- [Work request]:
Repeat the listing exactly as given, omitting every image.

- [Input data]:
++++++++
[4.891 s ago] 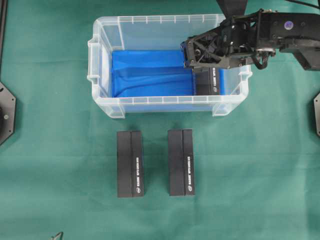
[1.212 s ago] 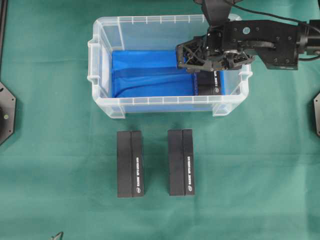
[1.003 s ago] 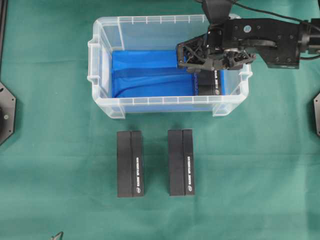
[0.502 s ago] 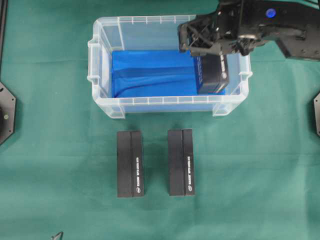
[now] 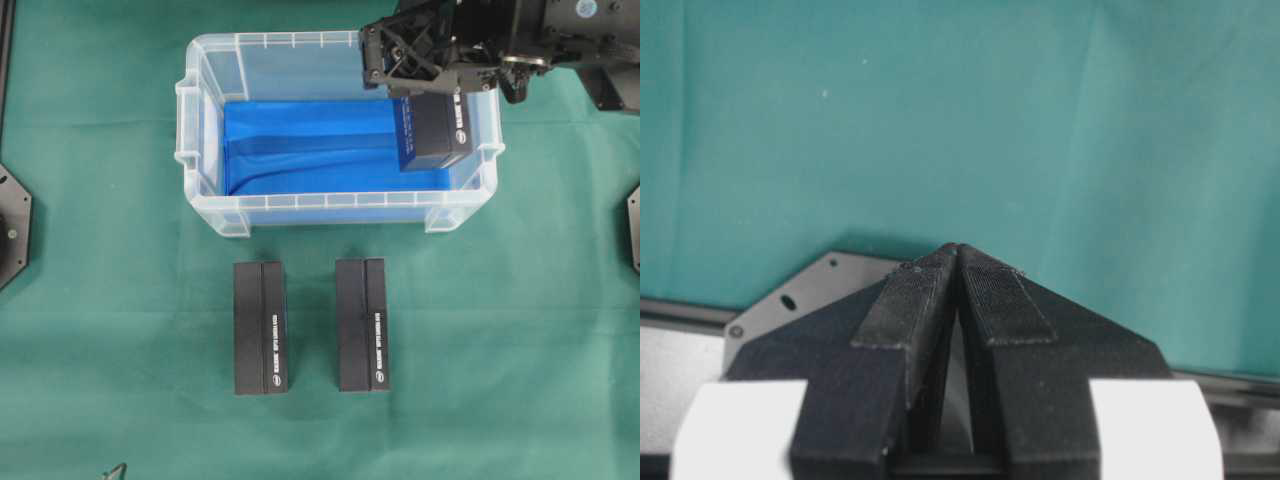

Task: Take the box out of the case with the right arm.
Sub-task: 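Lift the right black box up out of the bin with the right gripper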

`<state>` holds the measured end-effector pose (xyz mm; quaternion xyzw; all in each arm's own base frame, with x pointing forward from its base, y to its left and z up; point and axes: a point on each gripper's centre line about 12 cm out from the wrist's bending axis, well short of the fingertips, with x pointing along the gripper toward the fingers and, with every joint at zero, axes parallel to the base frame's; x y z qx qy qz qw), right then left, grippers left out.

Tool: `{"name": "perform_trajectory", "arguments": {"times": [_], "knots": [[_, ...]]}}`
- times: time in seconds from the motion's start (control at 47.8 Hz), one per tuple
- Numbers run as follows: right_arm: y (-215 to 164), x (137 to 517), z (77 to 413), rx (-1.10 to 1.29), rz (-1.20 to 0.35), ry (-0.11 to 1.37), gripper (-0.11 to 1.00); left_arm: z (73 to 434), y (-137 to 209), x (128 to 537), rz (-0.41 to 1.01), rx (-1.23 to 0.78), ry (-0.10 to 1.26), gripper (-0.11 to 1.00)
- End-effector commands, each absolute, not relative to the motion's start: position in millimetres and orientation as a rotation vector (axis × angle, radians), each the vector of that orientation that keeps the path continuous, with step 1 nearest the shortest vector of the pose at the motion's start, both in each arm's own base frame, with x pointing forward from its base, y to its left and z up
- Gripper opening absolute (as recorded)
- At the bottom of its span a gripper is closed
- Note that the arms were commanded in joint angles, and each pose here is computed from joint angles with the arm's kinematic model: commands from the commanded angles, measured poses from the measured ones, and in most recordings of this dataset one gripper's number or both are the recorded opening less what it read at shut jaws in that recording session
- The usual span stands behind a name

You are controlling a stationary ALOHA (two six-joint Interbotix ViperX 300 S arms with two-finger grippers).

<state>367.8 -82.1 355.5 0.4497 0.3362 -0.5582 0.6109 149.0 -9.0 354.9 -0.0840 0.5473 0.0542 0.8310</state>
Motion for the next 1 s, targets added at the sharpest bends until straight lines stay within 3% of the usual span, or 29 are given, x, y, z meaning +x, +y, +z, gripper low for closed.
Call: {"name": "perform_trajectory", "arguments": {"times": [0.0,0.982], "knots": [[-80.7,360.0,381.6,1.048,-1.264,0.719,0.65,357.6,-8.3,150.9,0.119,-0.181,1.149,0.00],[-80.3,356.6,389.0,1.046,-1.271,0.710,0.65,357.6,-8.3,150.9,0.119,-0.181,1.149,0.00]]}}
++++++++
- [Answer to this exercise]:
[4.891 s ago] 
[1.212 s ago] 
[1.003 s ago] 
[0.502 s ago] 
[now] 

Task: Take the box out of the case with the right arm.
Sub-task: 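Lift the right black box up out of the bin with the right gripper
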
`<state>` holds the measured end-effector pose (xyz mm; quaternion xyzw; all in each arm's own base frame, with x pointing forward from its base, y to its left and z up; point and axes: a point on each gripper's centre line about 12 cm out from the wrist's bending axis, well short of the fingertips, with x pointing along the gripper toward the fingers and, with every joint at zero, axes parallel to the base frame's; x y z qx qy qz qw), right then left, grippers left out.

Tool: `{"name": "perform_trajectory", "arguments": {"times": [_], "knots": [[_, ...]]}}`
- times: time in seconds from the motion's start (control at 47.8 Hz), one per tuple
- Numbers run as follows: right_arm: y (-215 to 164), x (137 to 517), z (77 to 413), rx (-1.10 to 1.29), rz (-1.20 to 0.35), ry (-0.11 to 1.37), gripper (-0.11 to 1.00); left_arm: z (73 to 434), y (-137 to 209), x (128 to 537), rz (-0.41 to 1.01), rx (-1.23 to 0.78), ry (-0.10 to 1.26), gripper (-0.11 to 1.00)
- End-effector commands, each absolute, not relative to the motion's start: position in millimetres and orientation as a rotation vector (axis × angle, radians), each the vector of that orientation that keeps the path continuous, with step 1 nearest the shortest vector of the pose at the motion's start, both in each arm's own base frame, with x pointing forward from its base, y to its left and z up
- Gripper opening absolute (as recorded)
- At the bottom of its span a gripper is closed
- Note that the arms were commanded in joint angles, and each pose here is computed from joint angles with the arm's kinematic model: commands from the commanded angles, measured poses from the measured ones, and in most recordings of this dataset one gripper's number or both are the recorded opening less what it read at shut jaws in that recording session
- The usual span stands behind a name

You are controlling a stationary ALOHA (two six-joint Interbotix ViperX 300 S arms with two-finger grippers).

<state>367.8 -82.1 355.5 0.4497 0.3362 -0.5582 0.6109 149.0 -9.0 354.9 -0.0840 0.5473 0.0542 0.8310</state>
Motion for the next 1 s, targets added at the sharpest bends until straight lines stay within 3% of the usual span, or 29 are given, x, y, z meaning +x, +y, +z, gripper low for closed.
Call: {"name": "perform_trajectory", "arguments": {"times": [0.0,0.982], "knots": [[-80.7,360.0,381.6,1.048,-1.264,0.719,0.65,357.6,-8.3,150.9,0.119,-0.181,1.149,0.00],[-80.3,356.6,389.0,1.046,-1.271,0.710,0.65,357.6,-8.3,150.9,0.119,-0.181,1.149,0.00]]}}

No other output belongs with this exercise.